On validity, fixed-data plans generally run 7-30 days, with longer 'unlimited' windows up to ~30-40 days; pick a window that covers your whole stay with a little slack, since you can't pause it once it starts. The big USA-specific gotcha is voice and SMS: these travel eSIMs are data-only — no US phone number, and no normal calls or texts. That's fine for most travelers because WhatsApp, FaceTime, Signal and similar apps work over the data connection, but if you specifically need to receive SMS one-time-passcodes from a US service or take regular voice calls, keep your home SIM active for those (and watch its roaming charges) or choose an Airalo plan variant that bundles calls and texts.

Either way, a travel eSIM beats carrier roaming on price. International day-pass roaming in the US typically runs about $10-15 per day, so a two-week trip can hit $100+ — versus roughly $4-37 total for a comparable eSIM data plan. Prices and tiers change, so use the live links below to check the current plans before buying.

For your exact trip, run the eSIM vs roaming cost calculator (your destination, days and data, ranked by total cost).

FAQ

Does an eSIM work in the USA?

Yes. US networks (T-Mobile, AT&T, Verizon) fully support eSIM, and travel providers like Saily and Airalo resell capacity on them. You just need an eSIM-capable, unlocked phone — most iPhones from the XS generation and recent Pixel/Samsung devices qualify.

How much data do I need for a trip to the USA?

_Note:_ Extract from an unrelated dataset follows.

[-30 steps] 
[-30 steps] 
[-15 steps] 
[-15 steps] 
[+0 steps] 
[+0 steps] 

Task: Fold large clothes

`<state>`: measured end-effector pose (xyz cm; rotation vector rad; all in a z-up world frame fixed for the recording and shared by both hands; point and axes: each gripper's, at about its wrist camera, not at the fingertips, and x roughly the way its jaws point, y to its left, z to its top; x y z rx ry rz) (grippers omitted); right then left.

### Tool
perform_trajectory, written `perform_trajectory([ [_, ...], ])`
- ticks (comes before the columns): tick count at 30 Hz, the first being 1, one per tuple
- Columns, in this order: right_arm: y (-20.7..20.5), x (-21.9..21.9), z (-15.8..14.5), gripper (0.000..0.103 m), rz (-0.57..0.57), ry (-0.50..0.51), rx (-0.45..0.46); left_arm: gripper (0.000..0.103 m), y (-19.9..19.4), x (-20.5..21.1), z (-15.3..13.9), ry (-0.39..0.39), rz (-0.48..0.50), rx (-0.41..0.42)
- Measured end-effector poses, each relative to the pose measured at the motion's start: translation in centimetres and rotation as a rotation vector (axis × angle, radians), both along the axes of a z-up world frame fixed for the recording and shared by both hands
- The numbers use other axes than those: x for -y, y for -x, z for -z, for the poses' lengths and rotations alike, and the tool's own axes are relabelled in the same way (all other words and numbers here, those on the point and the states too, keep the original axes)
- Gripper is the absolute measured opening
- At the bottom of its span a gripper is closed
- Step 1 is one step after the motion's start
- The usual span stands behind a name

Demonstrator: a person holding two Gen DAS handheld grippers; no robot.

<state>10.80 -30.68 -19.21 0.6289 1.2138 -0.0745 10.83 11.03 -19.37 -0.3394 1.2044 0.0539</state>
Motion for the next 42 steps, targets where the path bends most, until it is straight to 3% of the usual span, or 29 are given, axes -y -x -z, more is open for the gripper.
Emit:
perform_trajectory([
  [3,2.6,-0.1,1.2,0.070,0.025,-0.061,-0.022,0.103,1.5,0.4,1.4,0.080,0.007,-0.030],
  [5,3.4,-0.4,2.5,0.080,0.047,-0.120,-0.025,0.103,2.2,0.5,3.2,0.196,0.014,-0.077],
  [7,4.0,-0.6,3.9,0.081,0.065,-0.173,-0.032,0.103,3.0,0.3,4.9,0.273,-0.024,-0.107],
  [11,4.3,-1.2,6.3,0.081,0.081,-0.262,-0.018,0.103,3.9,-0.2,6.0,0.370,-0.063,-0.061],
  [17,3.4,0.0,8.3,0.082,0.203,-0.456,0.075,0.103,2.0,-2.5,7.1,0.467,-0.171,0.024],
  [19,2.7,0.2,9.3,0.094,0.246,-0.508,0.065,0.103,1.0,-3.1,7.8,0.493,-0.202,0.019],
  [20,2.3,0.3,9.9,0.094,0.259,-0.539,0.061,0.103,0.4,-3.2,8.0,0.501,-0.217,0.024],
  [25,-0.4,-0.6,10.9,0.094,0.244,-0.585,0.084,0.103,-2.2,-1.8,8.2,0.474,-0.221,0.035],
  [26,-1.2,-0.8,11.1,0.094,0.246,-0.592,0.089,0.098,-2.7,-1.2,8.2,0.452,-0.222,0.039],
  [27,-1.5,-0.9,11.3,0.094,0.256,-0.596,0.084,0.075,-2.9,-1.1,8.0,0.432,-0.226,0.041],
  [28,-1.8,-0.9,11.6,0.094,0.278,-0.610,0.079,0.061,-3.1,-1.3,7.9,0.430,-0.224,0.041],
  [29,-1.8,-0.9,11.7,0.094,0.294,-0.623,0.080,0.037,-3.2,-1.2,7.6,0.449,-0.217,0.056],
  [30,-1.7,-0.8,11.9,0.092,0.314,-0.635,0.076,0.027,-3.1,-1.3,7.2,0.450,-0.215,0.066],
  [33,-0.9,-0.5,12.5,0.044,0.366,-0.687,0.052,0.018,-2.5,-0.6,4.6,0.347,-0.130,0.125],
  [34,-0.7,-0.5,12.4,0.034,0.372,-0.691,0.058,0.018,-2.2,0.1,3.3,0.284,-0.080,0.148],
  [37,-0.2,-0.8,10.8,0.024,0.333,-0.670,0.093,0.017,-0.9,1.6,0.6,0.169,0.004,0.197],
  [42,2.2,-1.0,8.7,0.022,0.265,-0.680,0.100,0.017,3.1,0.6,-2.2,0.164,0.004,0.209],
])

For maps, messaging and ride-hailing, about 0.3-0.5 GB per day is plenty, so 3-5 GB covers most one-to-two-week trips. If you stream video or hotspot a laptop, plan on 1-2 GB per day and choose a 10-20 GB or daily-cap 'unlimited' plan.

Can I keep my phone number with a travel eSIM?

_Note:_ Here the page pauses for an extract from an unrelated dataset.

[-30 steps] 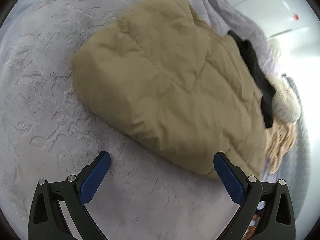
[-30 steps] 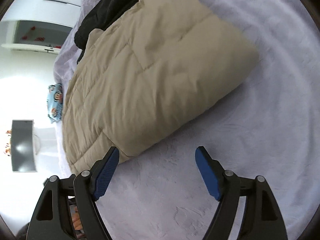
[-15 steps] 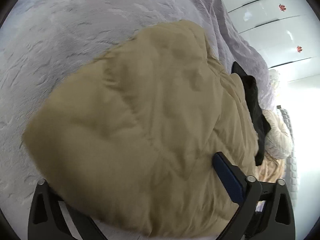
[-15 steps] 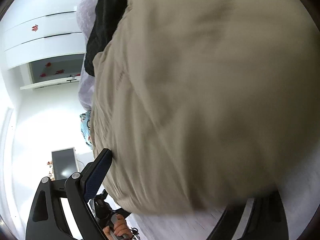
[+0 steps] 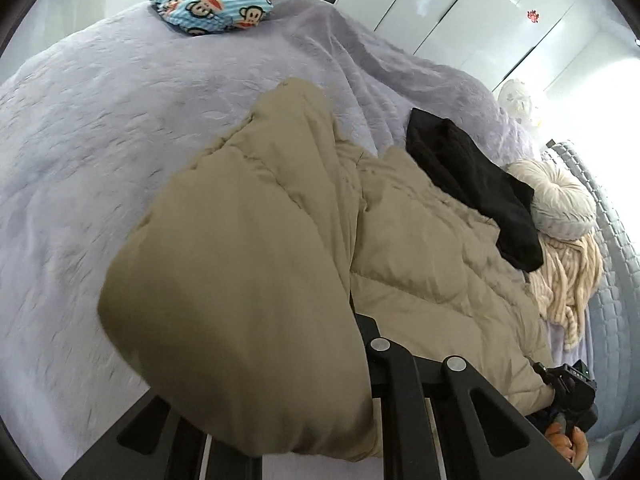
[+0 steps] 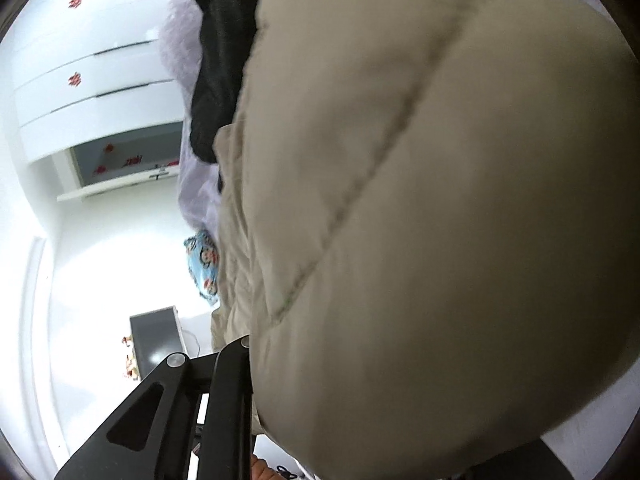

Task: Fold large clothes

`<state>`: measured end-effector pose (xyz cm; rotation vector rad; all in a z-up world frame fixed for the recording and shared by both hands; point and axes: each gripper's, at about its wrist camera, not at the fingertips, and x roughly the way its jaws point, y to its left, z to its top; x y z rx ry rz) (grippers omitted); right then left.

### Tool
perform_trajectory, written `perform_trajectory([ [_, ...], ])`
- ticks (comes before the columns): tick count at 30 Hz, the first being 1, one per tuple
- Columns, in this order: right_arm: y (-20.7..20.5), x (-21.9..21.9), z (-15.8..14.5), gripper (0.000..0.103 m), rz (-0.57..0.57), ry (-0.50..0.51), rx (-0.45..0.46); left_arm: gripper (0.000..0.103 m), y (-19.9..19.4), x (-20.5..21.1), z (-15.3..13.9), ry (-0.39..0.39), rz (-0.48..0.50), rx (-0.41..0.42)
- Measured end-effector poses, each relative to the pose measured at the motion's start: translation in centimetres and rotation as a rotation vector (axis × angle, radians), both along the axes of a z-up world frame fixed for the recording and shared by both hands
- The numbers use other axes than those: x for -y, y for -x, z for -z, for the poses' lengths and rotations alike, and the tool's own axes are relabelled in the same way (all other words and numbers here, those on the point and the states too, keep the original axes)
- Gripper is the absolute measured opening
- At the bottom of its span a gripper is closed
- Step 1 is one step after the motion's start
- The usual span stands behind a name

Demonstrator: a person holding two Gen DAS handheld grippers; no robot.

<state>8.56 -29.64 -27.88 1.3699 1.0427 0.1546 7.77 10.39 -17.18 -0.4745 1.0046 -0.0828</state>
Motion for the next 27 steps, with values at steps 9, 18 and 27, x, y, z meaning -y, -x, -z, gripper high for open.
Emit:
perform_trajectory([
  [9,9.0,-1.8,-0.2,0.022,-0.074,-0.023,-0.070,0.017,11.3,-1.8,0.6,0.014,0.035,-0.125],
  [18,15.9,-2.8,1.5,0.052,-0.011,0.066,-0.234,0.057,17.6,-4.4,3.9,-0.093,0.080,-0.323],
  [27,16.8,-6.3,-3.5,0.059,-0.124,0.296,-0.343,0.057,19.1,-11.1,-1.2,-0.109,0.037,-0.265],
])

You keep your number on your existing SIM/eSIM for calls and texts, but the travel eSIM itself is data-only with no US number. Most people leave their home line on for SMS while using the eSIM for data, and make calls over WhatsApp, FaceTime or Signal.

Should I buy the eSIM before I arrive or after?

Buy and install it before you fly, on home Wi-Fi, but leave it switched off until you land. The validity period usually starts when the eSIM first connects to a US network, so installing early costs you nothing and means you're online the moment you arrive.